STORED DATA>
^^^^

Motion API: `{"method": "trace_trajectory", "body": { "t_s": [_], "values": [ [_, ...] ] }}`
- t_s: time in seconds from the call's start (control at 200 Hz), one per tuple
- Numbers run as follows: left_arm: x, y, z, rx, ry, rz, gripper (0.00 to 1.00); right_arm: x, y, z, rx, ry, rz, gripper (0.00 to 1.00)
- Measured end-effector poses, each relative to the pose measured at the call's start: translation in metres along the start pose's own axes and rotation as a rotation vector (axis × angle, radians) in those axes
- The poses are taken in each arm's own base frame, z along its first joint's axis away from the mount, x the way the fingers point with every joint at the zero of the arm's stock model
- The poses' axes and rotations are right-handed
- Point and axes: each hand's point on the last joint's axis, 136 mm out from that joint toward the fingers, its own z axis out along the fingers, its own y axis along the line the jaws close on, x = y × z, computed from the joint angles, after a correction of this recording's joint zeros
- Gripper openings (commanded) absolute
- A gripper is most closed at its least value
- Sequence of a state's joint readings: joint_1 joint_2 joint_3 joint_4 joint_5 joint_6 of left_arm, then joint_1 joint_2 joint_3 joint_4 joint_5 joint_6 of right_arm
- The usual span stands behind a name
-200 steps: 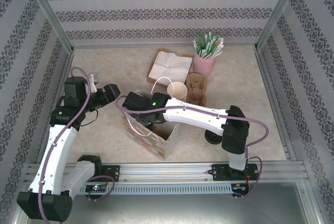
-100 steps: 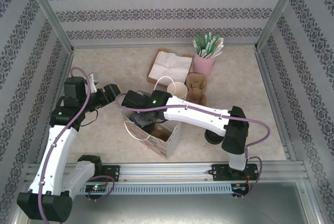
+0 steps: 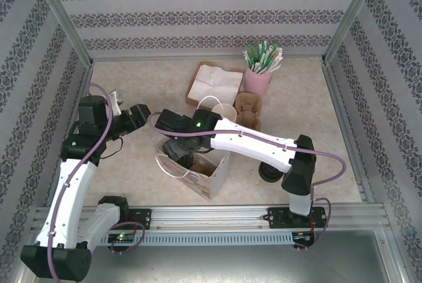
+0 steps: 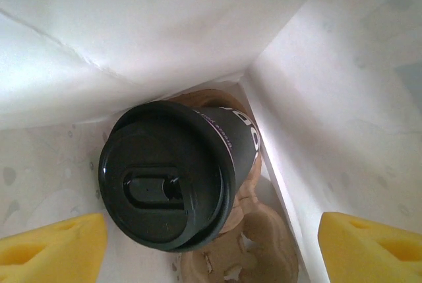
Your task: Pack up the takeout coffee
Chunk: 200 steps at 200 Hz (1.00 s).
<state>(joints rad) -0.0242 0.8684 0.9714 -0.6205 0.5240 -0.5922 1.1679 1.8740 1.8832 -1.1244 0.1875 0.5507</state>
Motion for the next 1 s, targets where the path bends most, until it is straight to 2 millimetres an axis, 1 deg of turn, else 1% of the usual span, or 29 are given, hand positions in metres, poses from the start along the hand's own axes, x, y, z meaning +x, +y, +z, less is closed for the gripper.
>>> {"method": "trace_trajectory", "body": {
  "t_s": [0.185, 0.29, 0.535, 0.62, 0.744, 0.829, 0.999],
  "values": [
    [0.000, -0.001, 0.000, 0.004, 0.001, 0.001, 0.69, -0.001, 0.000, -0.018, -0.024, -0.012, 0.024, 0.81],
    [0.000, -0.003, -0.001, 0.009, 0.002, 0.003, 0.69, -0.002, -0.001, -0.027, -0.037, -0.018, 0.034, 0.79],
    [-0.002, -0.014, -0.004, 0.044, 0.008, 0.035, 0.68, -0.008, 0.001, -0.049, -0.073, -0.050, 0.044, 0.70],
    [0.000, -0.018, -0.004, 0.056, 0.025, 0.052, 0.69, -0.009, 0.000, -0.057, -0.082, -0.062, 0.047, 0.69],
    [0.005, -0.024, -0.003, 0.067, 0.054, 0.081, 0.68, -0.012, 0.000, -0.068, -0.097, -0.085, 0.049, 0.65],
    [0.007, -0.028, -0.004, 0.071, 0.073, 0.104, 0.68, -0.014, 0.001, -0.074, -0.108, -0.097, 0.051, 0.60],
    [0.006, -0.035, -0.008, 0.080, 0.091, 0.147, 0.67, -0.013, 0.002, -0.076, -0.108, -0.094, 0.044, 0.50]
  ]
}}
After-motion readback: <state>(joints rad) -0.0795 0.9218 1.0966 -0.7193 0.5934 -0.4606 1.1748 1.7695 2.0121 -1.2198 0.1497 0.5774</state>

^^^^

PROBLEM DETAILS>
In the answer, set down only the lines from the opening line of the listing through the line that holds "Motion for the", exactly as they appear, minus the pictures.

EXERCISE ANSWER>
Motion API: `{"method": "trace_trajectory", "body": { "t_s": [_], "values": [ [_, ...] ] }}`
- t_s: time in seconds from the call's start (control at 200 Hz), one per tuple
- Numbers run as follows: left_arm: x, y, z, rx, ry, rz, gripper (0.00 to 1.00); right_arm: x, y, z, rx, ry, rz, gripper (0.00 to 1.00)
- Measured end-effector poses, each relative to the pose measured at the call's start: translation in metres along the start pose's own axes and rotation as a rotation vector (axis × angle, radians) in those axes
- The poses are taken in each arm's own base frame, z along its first joint's axis away from the mount, x the way the fingers point with every joint at the zero of the arm's stock model
- The poses' axes and rotations are right-handed
- Point and axes: each hand's point on the last joint's axis, 136 mm out from that joint toward the fingers, its own z axis out along the fingers, its own y axis along the line the jaws close on, x = y × z, computed from the joint angles, after a correction of this recording's joint zeros
- Gripper openings (commanded) absolute
- A gripper is most closed at its least value
- Sequence of a state's joint readings: joint_1 joint_2 joint_3 joint_4 joint_5 joint_6 of left_arm, then joint_1 joint_2 joint_3 joint_4 joint_5 joint_6 of right_arm
- The usual span stands behind a name
-200 steps: 
-100 steps: 
+0 steps: 
+0 steps: 
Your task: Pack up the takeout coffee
Chunk: 200 steps at 200 Hz (1.00 s).
<state>(joints rad) -0.0242 0.8684 0.9714 -0.6205 0.5240 -0.5922 1.1679 1.8740 1.8832 -1.1244 0.1875 0.5507</state>
Motion for the next 1 s, targets where the path bends most, until it is straight to 2 millimetres an axis, 1 deg of turn, else 1% of the usual span, or 29 are given, hand positions in metres, poses from the start along the hand's own axes, x, y, z meaning +x, +y, +z, less is closed for the gripper.

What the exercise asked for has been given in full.